═════ Data for this exercise ═════

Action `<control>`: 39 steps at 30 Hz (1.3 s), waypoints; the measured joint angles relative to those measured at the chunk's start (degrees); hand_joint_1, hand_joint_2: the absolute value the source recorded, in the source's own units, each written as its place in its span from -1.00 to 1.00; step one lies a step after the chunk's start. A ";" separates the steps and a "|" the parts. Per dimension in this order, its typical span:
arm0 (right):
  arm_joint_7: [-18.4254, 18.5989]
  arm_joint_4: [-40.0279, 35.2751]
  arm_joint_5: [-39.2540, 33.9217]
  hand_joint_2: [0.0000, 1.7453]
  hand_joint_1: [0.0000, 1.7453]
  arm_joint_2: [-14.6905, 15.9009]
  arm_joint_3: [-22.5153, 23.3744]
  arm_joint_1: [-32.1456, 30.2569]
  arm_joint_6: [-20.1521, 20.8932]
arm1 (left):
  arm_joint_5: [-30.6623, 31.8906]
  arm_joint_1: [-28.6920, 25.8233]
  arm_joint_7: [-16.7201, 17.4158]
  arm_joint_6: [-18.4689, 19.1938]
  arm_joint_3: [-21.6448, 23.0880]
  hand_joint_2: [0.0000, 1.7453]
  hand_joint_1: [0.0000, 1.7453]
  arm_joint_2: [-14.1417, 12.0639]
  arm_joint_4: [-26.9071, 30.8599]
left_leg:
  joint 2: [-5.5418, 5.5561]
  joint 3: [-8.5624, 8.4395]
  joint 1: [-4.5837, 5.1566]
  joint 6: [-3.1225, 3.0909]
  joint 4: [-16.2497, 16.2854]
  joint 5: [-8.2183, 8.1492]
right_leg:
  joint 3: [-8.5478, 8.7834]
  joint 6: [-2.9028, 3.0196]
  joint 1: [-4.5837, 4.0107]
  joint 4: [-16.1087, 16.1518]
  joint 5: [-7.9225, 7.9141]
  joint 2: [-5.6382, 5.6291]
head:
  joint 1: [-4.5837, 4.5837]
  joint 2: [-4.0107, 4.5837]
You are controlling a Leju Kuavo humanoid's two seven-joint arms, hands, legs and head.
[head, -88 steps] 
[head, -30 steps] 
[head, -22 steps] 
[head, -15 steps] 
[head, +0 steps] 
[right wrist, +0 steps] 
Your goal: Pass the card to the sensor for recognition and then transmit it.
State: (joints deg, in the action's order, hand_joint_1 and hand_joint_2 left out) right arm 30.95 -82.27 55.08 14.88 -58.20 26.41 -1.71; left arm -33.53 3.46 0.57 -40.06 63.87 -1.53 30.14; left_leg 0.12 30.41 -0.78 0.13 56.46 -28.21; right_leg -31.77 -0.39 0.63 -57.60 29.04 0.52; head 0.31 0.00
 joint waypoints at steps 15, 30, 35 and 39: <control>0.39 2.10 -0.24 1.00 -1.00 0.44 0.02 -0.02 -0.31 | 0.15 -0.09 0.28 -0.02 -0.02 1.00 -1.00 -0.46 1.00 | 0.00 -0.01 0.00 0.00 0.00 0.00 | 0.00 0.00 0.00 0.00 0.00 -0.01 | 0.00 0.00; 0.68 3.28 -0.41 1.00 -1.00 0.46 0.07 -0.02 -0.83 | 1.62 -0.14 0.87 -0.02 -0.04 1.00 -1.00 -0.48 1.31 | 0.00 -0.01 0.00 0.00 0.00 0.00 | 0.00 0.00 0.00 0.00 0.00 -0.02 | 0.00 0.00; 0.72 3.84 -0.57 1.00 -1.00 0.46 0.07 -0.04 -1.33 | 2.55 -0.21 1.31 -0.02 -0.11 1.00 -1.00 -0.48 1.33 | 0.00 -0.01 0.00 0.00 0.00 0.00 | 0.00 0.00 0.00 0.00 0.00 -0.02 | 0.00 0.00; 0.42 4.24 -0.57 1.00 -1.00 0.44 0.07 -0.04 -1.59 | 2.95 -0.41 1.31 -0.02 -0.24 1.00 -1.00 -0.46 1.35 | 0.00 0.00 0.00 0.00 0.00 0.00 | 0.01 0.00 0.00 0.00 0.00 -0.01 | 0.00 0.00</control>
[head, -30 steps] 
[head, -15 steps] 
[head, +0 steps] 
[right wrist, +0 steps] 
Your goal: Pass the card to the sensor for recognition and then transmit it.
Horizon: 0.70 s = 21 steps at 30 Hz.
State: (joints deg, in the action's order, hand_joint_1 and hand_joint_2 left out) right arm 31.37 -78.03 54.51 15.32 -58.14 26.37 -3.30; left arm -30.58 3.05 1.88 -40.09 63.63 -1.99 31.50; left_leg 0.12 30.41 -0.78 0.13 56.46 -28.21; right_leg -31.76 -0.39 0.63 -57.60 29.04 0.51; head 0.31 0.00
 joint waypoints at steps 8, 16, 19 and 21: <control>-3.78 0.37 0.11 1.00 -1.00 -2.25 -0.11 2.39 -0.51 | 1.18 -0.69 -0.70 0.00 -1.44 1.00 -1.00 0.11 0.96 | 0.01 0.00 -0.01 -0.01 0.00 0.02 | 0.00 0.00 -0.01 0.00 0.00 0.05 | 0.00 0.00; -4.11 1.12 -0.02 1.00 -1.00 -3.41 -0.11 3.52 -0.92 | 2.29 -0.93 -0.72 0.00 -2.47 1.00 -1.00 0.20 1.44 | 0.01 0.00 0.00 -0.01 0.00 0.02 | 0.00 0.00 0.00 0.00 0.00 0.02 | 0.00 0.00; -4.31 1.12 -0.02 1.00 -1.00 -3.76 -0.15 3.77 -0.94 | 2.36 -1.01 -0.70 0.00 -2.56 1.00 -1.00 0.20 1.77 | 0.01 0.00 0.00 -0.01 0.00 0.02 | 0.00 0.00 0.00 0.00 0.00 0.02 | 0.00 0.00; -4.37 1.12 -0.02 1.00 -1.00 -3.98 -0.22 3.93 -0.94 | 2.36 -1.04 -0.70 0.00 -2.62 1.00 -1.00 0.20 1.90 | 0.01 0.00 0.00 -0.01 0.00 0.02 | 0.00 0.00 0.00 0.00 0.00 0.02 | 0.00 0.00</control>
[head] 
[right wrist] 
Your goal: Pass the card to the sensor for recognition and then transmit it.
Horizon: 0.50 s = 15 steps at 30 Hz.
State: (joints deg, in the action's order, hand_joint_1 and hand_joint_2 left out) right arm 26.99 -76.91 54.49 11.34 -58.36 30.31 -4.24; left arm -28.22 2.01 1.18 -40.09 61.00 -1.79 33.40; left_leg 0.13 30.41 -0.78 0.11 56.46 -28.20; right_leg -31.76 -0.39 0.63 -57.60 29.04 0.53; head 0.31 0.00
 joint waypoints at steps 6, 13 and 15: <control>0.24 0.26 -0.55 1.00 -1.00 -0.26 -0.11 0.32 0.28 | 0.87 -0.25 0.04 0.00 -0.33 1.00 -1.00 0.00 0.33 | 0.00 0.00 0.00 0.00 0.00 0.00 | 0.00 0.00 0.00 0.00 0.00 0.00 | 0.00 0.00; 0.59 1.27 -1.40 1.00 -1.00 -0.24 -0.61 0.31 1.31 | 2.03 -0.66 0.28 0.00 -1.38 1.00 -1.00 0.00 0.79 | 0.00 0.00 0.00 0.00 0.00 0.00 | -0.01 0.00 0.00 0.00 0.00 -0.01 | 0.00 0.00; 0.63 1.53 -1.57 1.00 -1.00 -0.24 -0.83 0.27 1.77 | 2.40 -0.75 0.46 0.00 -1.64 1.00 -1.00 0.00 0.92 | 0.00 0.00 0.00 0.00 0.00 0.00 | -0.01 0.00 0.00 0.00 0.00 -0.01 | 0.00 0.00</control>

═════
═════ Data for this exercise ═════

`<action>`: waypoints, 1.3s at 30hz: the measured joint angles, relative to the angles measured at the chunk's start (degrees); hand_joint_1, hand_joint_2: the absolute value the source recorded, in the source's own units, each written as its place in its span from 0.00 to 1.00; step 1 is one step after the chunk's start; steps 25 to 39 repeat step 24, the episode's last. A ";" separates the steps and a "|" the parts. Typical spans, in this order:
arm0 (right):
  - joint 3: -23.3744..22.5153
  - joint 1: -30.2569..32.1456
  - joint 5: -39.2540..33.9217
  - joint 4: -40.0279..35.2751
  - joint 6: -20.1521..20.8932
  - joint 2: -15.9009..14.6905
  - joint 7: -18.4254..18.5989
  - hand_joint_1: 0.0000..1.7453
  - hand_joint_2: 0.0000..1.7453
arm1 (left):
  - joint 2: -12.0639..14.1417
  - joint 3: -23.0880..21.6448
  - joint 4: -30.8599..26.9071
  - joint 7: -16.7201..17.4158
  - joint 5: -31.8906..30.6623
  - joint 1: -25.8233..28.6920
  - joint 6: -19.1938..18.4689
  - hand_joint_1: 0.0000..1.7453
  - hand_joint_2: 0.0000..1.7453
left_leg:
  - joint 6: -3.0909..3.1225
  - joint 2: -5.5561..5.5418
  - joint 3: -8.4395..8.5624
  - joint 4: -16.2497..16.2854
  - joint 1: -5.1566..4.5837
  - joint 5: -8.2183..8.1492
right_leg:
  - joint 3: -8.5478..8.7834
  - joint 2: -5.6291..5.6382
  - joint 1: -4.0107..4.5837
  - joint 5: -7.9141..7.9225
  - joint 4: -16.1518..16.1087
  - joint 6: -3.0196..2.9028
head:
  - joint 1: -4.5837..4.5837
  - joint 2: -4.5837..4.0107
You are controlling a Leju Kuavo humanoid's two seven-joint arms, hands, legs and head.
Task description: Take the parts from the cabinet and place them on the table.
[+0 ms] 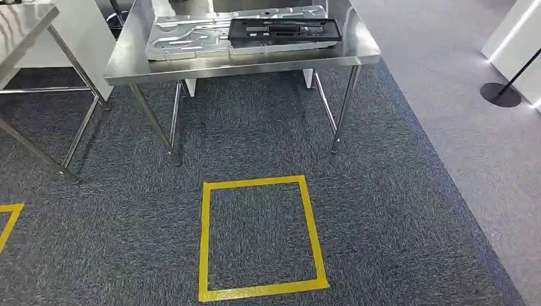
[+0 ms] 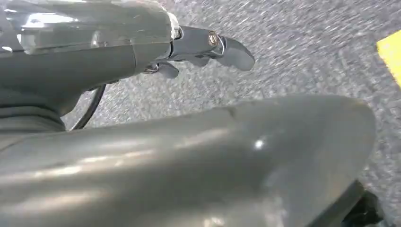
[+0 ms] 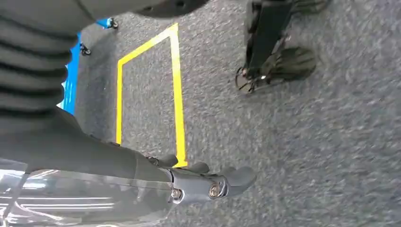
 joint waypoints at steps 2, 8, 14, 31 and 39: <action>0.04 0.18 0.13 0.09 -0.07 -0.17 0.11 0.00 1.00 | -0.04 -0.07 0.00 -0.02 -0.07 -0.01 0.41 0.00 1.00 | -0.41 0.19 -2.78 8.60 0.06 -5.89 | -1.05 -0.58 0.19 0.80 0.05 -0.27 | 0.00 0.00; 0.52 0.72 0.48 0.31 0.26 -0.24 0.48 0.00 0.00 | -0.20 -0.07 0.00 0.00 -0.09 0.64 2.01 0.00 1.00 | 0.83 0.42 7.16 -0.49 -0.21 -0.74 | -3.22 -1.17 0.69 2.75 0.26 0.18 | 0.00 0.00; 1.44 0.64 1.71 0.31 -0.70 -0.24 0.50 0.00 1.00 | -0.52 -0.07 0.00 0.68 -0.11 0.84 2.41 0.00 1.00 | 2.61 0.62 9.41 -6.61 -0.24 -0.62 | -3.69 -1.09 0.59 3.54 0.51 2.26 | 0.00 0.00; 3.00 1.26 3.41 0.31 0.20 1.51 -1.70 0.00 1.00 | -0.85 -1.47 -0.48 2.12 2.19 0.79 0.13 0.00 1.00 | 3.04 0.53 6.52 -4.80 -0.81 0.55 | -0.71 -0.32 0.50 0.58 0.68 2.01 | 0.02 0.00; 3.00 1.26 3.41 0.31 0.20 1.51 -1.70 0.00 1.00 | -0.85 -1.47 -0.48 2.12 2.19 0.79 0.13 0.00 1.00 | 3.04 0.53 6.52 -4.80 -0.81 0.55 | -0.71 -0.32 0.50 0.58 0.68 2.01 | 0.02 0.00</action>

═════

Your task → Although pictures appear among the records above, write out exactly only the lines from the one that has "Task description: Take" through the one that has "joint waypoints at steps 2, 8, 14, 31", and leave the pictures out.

Exercise response →
Task description: Take the parts from the cabinet and place them on the table.
[+0 ms] 
[+0 ms] 
[+0 ms] 
 joint waypoints at steps 2, 8, 14, 31 and 39: <action>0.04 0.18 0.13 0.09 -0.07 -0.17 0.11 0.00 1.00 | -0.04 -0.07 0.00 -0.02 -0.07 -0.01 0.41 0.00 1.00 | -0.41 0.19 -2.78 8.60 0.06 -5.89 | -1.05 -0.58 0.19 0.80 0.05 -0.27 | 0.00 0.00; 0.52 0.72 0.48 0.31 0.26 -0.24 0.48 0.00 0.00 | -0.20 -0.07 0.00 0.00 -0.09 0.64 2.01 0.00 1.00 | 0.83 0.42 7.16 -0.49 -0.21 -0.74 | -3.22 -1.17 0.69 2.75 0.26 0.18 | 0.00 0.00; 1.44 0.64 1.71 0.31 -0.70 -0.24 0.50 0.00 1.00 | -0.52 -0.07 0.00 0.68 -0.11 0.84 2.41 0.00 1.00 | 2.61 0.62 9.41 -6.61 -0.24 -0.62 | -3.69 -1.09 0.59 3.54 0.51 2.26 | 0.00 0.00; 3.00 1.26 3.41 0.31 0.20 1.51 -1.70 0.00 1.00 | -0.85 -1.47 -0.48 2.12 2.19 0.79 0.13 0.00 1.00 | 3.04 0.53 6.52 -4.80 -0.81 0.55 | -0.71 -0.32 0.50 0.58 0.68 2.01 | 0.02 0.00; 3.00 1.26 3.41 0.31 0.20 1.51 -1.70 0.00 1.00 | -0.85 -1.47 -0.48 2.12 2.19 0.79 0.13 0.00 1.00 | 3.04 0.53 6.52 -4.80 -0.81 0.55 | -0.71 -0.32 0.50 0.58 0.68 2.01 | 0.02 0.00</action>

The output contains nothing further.